Now moving on to whiff rates, we’ll use a logistic GAM to estimate whiff probability conditional on location. The code is almost identical, as you can see below, but we use a logit link function due to our binary dependent variable. Therefore, the predicted values we get from our model will be probabilities, and be in the range from 0 to 1.

###fit swinging strike
fit.strike <- bam(whiff ~ s(px, pz), method="GCV.Cp", data=astrosSwing, family=binomial(link="logit"), cluster=cl)
summary(fit.strike)
fitdata <- data.frame(px=as.vector(myx), pz=as.vector(myz))
mypredict.strike <- predict(fit.strike, fitdata, type="response")
mypredict.strike <- matrix(mypredict.strike, nrow=c(100,100))

png(file="AstrosStrikeSwing.png", width=600, height=675)
filled.contour(x=seq(from=-2, to=2, length=100), y=seq(from=0, to=5, length=100), z=mypredict.strike, axes=T, zlim=c(0,1), nlevels=50,
color=colorRampPalette(rev(brewer.pal(11, "RdYlBu"))),
main="Whiff Probability", cex.main=2, xlab="Horizontal Location (ft., Umpire's View)", ylab="Vertical Location (ft.)",
plot.axes={
axis(1, at=c(-2,-1,0,1,2), pos=0, labels=c(-2,-1,0,1,2), las=0, col="black")
axis(2, at=c(0,1,2,3,4,5), pos=-2, labels=c(0,1,2,3,4,5), las=0, col="black")
rect(-0.83, 1.75, 0.83, 3.45, border="black", lty="dashed", lwd=2)
},
key.axes={
ylim=c(0,1.0)
axis(4, at=c(0.1,0.2,0.3,0.4,0.5,0.6,0.7,0.8,0.9,1.0), labels=c(0.1,0.2,0.3,0.4,0.5,0.6,0.7,0.8,0.9,1.0), pos=1, las=0, col="black")
})
text(1.4, 2.5, "Swinging Strike Probability", cex=1.1, srt=90)
dev.off() Here, we can see much more of a systematic relationship between location and whiff probability (conditional on swinging in the first place). Again, this might be more enlightening if we split between LHB and RHB, as I suspect the heart shape of blue we see is a result of merging these into one model. But things tend to make sense: if you swing at a pitch in the dirt, you’re more likely to miss. If you decide to swing at a pitch down the middle, you’re least likely to miss.
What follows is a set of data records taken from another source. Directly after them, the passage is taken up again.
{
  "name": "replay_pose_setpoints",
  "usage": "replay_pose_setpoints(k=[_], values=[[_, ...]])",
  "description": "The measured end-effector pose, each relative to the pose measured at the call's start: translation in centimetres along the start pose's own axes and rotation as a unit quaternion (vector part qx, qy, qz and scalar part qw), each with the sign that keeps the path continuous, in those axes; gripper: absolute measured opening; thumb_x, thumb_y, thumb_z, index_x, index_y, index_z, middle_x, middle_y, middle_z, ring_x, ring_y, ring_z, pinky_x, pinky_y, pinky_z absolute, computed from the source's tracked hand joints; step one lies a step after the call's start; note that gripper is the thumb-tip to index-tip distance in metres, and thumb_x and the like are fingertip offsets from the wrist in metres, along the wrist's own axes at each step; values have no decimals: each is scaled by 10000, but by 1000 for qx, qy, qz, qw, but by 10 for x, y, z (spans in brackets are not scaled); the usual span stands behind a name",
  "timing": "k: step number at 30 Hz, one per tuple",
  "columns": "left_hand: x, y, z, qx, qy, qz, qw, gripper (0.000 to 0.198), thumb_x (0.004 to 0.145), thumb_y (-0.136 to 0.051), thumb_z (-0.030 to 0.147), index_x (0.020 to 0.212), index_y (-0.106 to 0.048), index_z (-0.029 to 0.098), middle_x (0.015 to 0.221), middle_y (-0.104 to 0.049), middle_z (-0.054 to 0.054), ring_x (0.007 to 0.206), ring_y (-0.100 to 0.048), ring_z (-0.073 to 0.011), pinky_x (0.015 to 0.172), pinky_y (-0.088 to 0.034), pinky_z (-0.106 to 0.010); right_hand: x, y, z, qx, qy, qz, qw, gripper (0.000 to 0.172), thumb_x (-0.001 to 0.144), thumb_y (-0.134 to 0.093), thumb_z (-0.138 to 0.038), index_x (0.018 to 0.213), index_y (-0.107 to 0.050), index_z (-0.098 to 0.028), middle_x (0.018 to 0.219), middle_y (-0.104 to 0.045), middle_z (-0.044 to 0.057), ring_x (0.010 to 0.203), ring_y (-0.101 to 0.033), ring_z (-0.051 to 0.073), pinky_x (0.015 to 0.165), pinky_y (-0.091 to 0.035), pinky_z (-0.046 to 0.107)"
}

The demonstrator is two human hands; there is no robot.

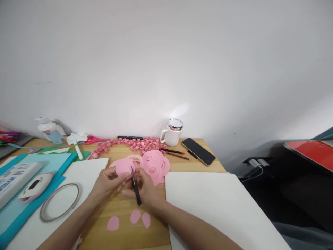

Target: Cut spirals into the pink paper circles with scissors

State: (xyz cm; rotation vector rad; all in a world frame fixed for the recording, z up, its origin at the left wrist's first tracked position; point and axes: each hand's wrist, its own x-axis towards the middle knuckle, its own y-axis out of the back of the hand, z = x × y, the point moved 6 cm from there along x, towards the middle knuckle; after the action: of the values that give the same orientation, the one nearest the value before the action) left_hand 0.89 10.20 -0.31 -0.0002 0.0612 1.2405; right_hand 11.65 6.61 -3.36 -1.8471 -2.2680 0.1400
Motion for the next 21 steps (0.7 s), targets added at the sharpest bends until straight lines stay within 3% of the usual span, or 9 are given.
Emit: replay_pose_setpoints(k=[15, 21], values=[[0, 2, 5, 7, -14, 0, 1000, 250, 679, -657, 324, 550, -559, 134, 352, -433, 76, 342, -335, -38, 377, -219, -168, 1, -1, 2, 23, -11, -4, 1000, 439, 547, -797, -354, 798, -480, -183, 594, -465, -67, 485, -367, 62, 432, -290, 171], [2, 4, 0, 8, -12, 1, 1000, 255, 685, -663, 336, 570, -569, 130, 360, -456, 69, 345, -350, -39, 387, -227, -167, 1, 3, 6, -13, -21, 16, 1000, 359, 624, -738, -328, 828, -479, -186, 515, -442, -95, 410, -384, 53, 386, -285, 157]])
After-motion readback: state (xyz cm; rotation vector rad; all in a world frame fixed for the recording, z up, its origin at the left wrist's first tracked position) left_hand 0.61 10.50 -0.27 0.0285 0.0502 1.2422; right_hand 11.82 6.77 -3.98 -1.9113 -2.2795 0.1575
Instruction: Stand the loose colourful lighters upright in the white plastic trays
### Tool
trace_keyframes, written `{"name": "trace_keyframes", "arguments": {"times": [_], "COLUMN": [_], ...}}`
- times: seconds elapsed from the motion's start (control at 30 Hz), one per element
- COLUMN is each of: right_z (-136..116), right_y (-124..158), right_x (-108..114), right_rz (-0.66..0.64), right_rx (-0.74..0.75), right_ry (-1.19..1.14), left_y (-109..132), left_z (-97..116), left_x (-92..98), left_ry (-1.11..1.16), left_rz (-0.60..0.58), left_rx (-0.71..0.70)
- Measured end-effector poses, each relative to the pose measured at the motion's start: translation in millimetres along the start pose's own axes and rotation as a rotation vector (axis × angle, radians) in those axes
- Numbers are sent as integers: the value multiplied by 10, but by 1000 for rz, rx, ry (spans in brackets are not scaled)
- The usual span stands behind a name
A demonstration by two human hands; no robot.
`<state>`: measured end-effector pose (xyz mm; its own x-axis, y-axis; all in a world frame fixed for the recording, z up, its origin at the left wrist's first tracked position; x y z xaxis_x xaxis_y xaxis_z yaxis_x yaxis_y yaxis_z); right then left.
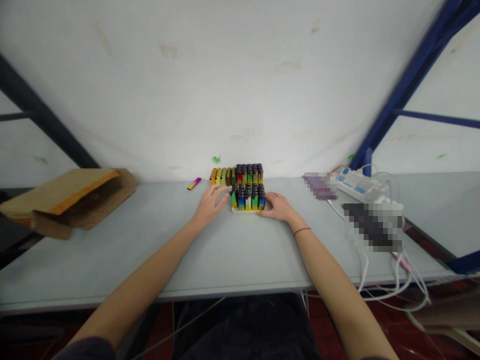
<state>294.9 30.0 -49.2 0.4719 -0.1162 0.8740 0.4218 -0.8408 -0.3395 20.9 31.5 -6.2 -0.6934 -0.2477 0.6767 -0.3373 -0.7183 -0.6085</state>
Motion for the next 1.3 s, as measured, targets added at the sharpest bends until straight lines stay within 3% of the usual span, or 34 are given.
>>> {"name": "trace_keyframes", "arguments": {"times": [0.13, 0.23, 0.3, 0.43, 0.6, 0.7, 0.8, 1.07, 1.3], "right_z": [-27, -29, -28, -35, -35, -23, -12, -12, -23], "right_y": [5, 9, 10, 12, 15, 14, 12, 3, -18], "right_x": [8, 9, 10, 18, 22, 20, 20, 31, 25], "right_rz": [7, 16, 12, -6, -19, -13, -8, 30, 27], "right_rx": [0, -10, -16, -28, -33, -32, -34, -76, -125], "right_ry": [-5, 2, 10, 20, 36, 34, 29, 5, -2], "left_y": [-37, 44, 78, 34, 9, 53, 84, 63, 37], "left_z": [-523, -888, -980, -886, -723, -717, -752, -856, -779], "left_x": [285, 361, 364, 418, 554, 581, 555, 447, 309], "left_ry": [-359, -506, -532, -580, -640, -613, -609, -524, -406], "left_rz": [35, -159, -267, -303, -362, -337, -277, -325, -354], "left_rx": [309, 507, 524, 539, 667, 715, 685, 602, 468]}}
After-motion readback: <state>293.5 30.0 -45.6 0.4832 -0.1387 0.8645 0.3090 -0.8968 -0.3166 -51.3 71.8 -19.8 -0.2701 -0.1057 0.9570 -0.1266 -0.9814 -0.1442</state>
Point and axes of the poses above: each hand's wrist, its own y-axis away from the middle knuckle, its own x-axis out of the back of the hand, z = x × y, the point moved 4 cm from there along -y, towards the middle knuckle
These models can be used for a number of types of investigation, including fielding (assuming we have data on where balls land). I’ve used them extensively for umpire strike zone evaluation. And I still think GAMs are underused both in sports analytics and in academic work, where we’re unsure of the functional form of our data, or there’s no reason to believe our data are linear. Note that because of the way that the the mgcv package works, with cross-validation of the smoothing degrees of freedom, these models tend to require larger amounts of data (for strike zones of umpires, anything less than 5,000 called pitches seems to be too small). But if you have the data, and the will to explore, they can be a really interesting way to address important issues in baseball analysis.